The Securities Purchase Agreement provides for loans in an aggregate principal amount of up to $8.0 million under three tranches (the “Financing”). As of September 23, 2024, the initial closing of the First Tranche (the “First Closing of First Tranche”), the Investor funded $675,000 (net of original issue discount of 10%) (the “First Tranche”) and the Investor has agreed to fund, (i) in a subsequent closing of the First Tranche, an additional $675,000 (net of original issue discount of 10%), subject to the satisfaction of the Equity Conditions (as defined in the Securities Purchase Agreement), after the Company provides written confirmation to the Investor that a resale Registration Statement on Form F-1 (the “Resale Registration Statement”) has been filed with the Securities and Exchange Commission (the “Commission”) for the registration of Class A ordinary shares (the “Ordinary Shares”) issuable upon conversion of the Note (as defined below) and the Warrant (as defined below), and, (ii) in a subsequent closing of the First Tranche, another $900,000 upon the execution of a duly executed deposit account control agreement (“DACA”) and establishment of a DACA account, subject to the satisfaction of the Equity Conditions (as defined in the Securities Purchase Agreement). The Company and Investor have agreed to consummate an additional financing of $2,500,000 in the second tranche after 120 days following effectiveness of the Resale Registration Statement, subject to certain conditions contemplated under the Securities Purchase Agreement. The Securities Purchase Agreement also contemplates a third tranche financing of aggregate of up to $3,000,000, upon the mutual consent of the Investor and Company, after 180 days following the closing date of the second tranche.
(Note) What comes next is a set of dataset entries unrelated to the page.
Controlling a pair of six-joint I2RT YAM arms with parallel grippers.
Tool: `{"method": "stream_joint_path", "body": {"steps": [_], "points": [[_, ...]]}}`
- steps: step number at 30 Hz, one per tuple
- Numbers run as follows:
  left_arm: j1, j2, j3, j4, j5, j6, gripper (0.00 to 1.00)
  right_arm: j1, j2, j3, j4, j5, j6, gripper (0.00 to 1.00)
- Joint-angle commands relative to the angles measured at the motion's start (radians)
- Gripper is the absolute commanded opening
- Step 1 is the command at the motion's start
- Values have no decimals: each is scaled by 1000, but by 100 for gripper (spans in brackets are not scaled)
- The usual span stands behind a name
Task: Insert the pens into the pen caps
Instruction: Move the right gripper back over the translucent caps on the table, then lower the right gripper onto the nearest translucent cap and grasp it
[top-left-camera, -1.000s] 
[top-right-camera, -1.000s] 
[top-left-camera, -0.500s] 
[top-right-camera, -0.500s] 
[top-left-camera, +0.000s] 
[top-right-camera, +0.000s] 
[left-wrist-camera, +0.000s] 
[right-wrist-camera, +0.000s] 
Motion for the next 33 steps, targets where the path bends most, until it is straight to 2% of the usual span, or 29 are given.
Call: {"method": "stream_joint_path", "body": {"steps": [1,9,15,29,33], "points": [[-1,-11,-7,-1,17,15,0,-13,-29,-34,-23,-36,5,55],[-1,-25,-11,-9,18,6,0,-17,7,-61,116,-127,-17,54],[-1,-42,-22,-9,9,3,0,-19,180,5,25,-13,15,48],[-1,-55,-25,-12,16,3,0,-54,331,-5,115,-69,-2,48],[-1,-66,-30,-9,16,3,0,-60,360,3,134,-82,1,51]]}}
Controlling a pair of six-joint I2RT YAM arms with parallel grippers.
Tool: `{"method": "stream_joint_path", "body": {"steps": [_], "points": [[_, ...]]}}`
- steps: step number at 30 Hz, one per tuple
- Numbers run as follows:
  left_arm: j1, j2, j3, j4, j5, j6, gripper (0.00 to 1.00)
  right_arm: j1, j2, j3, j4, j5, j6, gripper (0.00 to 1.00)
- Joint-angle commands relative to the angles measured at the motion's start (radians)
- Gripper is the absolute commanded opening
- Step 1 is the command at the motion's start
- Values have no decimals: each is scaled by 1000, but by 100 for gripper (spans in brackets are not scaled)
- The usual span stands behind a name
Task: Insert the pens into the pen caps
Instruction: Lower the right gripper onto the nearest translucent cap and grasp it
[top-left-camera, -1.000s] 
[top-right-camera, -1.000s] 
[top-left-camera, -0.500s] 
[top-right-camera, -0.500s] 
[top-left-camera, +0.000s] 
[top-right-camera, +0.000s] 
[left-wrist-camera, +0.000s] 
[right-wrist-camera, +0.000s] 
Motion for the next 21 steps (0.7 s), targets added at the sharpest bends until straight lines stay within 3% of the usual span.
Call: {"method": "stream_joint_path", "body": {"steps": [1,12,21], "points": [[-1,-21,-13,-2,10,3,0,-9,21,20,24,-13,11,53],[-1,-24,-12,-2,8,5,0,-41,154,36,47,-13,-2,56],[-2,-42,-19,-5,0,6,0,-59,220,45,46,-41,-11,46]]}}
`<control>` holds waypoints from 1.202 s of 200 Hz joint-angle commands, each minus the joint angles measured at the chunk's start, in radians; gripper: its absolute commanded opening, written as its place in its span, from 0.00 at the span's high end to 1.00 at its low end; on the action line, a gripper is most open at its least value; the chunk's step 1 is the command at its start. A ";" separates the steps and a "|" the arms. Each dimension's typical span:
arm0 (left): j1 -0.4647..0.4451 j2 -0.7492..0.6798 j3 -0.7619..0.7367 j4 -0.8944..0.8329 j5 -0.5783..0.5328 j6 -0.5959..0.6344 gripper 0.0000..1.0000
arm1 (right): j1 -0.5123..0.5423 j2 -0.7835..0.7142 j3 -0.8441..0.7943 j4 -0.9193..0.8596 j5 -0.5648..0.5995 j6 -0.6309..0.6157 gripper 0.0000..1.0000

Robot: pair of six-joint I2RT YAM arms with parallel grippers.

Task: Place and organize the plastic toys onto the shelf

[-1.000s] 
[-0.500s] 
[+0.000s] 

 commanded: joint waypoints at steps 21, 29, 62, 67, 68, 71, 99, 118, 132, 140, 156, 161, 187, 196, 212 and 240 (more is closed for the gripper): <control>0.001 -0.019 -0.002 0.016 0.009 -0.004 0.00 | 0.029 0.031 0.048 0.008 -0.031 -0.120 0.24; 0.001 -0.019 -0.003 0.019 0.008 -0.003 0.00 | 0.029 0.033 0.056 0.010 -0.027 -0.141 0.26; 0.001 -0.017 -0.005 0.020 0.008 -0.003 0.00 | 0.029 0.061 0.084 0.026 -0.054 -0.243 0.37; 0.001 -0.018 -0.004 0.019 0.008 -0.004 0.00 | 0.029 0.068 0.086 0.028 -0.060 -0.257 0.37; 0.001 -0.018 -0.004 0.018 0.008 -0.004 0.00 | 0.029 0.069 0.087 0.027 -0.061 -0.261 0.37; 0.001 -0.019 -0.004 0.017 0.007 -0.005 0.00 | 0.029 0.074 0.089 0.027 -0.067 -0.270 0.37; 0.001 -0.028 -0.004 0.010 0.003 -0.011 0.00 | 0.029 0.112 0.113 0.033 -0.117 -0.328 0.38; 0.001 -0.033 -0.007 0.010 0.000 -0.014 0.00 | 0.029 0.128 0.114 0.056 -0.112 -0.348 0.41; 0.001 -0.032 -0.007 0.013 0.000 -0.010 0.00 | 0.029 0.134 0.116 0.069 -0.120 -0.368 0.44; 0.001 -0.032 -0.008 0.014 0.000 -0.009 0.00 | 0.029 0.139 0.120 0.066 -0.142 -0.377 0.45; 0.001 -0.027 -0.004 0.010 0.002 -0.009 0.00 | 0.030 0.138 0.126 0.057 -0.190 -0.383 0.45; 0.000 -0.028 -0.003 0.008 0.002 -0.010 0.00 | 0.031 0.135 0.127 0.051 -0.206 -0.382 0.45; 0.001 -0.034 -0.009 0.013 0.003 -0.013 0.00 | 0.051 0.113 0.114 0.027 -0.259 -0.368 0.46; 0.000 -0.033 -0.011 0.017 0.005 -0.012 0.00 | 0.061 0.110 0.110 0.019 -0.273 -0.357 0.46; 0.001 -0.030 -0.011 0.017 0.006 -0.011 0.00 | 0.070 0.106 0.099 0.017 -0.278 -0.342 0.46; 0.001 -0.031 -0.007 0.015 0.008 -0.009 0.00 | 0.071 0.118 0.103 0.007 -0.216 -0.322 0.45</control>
In consideration for the Investor’s funding of the First Closing of First Tranche, on September 23, 2024, the Company issued and sold to the Investor, in a private placement, (A) a convertible promissory note in the aggregate principal amount of up to $2,500,000 (the “Note”), (B) a warrant to purchase up to 74,451 Ordinary Shares at an initial exercise price of $4.71 per Ordinary Share, subject to certain adjustments (the “Warrant”), and (C) a pre-funded warrant to purchase up to 191,522 Ordinary Shares at a nominal exercise price of $0.0001 per Ordinary Share, subject to certain adjustments (the “Pre-Funded Warrant”). Pre-Funded Warrants may only be exercised upon occurrence of an Event of Default (as defined in the Note).
The Note is initially convertible into Ordinary Shares at conversion price of $4.71, subject to certain adjustments (the “Conversion Price”), provided that the Conversion Price shall not be reduced below $0.7616 (the “Floor Price”). The Note does not bear any interest and matures on September 23, 2025.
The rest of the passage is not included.